Task objective. Beginning at the top of the material, repeat each line exactly, and stop once the line with "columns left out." has been written.

········

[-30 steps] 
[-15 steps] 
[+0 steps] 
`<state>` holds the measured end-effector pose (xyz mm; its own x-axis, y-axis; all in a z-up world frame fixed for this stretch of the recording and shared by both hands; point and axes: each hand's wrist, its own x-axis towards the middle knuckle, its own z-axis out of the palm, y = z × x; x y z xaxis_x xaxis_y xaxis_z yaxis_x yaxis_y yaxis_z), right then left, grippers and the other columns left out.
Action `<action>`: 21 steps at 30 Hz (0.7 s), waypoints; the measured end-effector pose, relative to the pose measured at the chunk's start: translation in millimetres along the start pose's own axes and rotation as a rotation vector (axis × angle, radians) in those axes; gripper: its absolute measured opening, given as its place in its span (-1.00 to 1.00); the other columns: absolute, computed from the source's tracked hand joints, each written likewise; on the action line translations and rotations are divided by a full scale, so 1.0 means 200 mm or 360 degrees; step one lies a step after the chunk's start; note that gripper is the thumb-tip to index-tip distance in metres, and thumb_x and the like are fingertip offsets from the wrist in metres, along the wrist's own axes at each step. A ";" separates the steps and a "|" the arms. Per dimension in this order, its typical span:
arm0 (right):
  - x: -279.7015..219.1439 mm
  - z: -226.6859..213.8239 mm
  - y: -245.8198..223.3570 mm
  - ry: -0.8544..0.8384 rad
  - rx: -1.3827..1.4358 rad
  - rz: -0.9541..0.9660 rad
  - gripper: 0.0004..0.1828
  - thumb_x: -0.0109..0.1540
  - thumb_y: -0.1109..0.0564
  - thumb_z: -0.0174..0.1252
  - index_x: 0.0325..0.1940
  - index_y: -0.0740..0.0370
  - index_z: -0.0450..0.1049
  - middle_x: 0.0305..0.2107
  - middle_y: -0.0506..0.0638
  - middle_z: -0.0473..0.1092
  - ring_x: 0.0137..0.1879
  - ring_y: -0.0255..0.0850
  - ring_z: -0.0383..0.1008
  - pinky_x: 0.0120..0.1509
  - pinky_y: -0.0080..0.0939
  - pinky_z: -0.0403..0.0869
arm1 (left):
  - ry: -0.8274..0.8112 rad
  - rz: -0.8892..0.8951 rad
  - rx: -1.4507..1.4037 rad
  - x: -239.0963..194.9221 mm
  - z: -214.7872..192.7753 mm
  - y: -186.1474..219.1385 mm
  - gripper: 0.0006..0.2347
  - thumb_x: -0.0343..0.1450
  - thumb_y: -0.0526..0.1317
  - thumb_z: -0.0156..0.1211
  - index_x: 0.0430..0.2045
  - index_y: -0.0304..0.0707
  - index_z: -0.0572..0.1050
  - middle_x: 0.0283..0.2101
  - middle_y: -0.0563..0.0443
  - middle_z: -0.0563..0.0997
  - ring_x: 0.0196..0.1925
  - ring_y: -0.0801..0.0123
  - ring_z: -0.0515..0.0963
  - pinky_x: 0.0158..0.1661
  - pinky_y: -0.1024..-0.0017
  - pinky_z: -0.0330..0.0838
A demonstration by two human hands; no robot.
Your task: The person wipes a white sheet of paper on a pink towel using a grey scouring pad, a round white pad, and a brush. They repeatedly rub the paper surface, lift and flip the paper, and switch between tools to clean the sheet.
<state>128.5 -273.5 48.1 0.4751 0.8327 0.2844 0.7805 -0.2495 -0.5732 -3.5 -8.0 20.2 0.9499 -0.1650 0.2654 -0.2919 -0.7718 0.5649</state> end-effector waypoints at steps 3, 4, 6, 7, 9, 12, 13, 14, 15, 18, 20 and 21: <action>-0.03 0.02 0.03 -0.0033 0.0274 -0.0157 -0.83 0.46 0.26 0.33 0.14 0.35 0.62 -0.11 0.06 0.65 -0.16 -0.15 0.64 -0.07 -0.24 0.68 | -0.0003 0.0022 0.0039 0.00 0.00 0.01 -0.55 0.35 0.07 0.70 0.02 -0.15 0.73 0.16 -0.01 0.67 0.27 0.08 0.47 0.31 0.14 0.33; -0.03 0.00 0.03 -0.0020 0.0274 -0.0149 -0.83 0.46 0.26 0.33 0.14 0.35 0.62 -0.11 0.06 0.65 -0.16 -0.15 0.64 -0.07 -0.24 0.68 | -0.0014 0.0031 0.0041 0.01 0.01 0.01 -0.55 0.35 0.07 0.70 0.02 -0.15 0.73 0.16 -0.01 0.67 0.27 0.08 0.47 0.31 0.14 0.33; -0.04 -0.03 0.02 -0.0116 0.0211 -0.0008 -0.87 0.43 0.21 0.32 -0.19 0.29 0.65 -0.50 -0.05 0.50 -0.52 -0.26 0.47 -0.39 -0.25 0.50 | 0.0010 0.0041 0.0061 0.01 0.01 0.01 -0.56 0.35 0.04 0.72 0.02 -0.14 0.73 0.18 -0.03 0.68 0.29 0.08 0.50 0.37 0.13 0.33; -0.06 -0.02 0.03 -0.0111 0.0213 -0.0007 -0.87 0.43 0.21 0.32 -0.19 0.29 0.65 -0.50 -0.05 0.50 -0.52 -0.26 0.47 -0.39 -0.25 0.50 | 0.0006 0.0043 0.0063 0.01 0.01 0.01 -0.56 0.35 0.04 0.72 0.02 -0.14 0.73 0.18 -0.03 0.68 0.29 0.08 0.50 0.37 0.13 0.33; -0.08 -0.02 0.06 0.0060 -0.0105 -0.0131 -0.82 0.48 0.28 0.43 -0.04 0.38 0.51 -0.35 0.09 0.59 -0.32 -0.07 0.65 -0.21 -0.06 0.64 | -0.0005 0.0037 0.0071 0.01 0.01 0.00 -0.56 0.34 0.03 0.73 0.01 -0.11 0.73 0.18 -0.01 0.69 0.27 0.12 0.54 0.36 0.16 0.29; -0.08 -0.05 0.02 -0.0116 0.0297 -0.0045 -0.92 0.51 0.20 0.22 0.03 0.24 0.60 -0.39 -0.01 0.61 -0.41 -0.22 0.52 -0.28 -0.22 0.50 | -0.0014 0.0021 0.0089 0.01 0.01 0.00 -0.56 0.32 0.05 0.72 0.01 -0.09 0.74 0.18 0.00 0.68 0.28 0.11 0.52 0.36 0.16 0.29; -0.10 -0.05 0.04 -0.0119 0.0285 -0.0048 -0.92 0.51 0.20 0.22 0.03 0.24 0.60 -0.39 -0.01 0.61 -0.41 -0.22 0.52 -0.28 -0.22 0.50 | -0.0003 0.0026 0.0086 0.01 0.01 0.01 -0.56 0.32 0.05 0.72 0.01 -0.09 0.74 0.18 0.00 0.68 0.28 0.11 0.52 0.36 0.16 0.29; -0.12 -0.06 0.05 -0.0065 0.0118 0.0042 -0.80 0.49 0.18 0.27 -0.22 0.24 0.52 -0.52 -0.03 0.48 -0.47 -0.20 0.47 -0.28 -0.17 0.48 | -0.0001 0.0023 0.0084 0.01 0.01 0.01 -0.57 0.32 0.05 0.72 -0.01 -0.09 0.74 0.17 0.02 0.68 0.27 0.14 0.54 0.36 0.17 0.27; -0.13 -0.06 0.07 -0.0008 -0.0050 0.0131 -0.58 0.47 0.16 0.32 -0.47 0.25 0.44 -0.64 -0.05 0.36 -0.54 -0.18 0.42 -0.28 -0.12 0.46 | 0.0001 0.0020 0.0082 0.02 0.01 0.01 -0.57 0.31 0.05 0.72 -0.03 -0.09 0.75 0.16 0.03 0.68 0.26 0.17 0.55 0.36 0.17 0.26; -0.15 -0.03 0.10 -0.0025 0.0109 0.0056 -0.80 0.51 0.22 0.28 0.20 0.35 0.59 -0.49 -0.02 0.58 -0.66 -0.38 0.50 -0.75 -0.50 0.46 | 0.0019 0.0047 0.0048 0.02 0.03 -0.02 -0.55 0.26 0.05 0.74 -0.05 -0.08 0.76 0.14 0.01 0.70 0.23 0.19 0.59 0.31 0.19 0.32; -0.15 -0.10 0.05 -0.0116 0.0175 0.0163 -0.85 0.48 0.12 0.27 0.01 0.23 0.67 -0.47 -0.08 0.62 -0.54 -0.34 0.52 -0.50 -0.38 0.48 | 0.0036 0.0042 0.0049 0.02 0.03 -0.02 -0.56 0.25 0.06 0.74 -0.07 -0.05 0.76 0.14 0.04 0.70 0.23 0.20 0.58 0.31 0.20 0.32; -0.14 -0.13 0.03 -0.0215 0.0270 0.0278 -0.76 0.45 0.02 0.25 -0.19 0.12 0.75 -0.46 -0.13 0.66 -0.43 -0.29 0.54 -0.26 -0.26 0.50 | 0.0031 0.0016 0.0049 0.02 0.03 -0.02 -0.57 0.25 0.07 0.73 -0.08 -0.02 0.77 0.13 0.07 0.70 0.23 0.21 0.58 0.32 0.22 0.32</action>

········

Answer section.
[-30 steps] 
[-15 steps] 
[+0 steps] 
`<state>` holds the measured end-effector pose (xyz mm; its own x-axis, y-axis; all in a z-up world frame fixed for this stretch of the recording and shared by both hands; point and axes: each hand's wrist, its own x-axis towards the middle knuckle, its own z-axis out of the palm, y = z × x; x y z xaxis_x xaxis_y xaxis_z yaxis_x yaxis_y yaxis_z), right then left, grippers and the other columns left out.

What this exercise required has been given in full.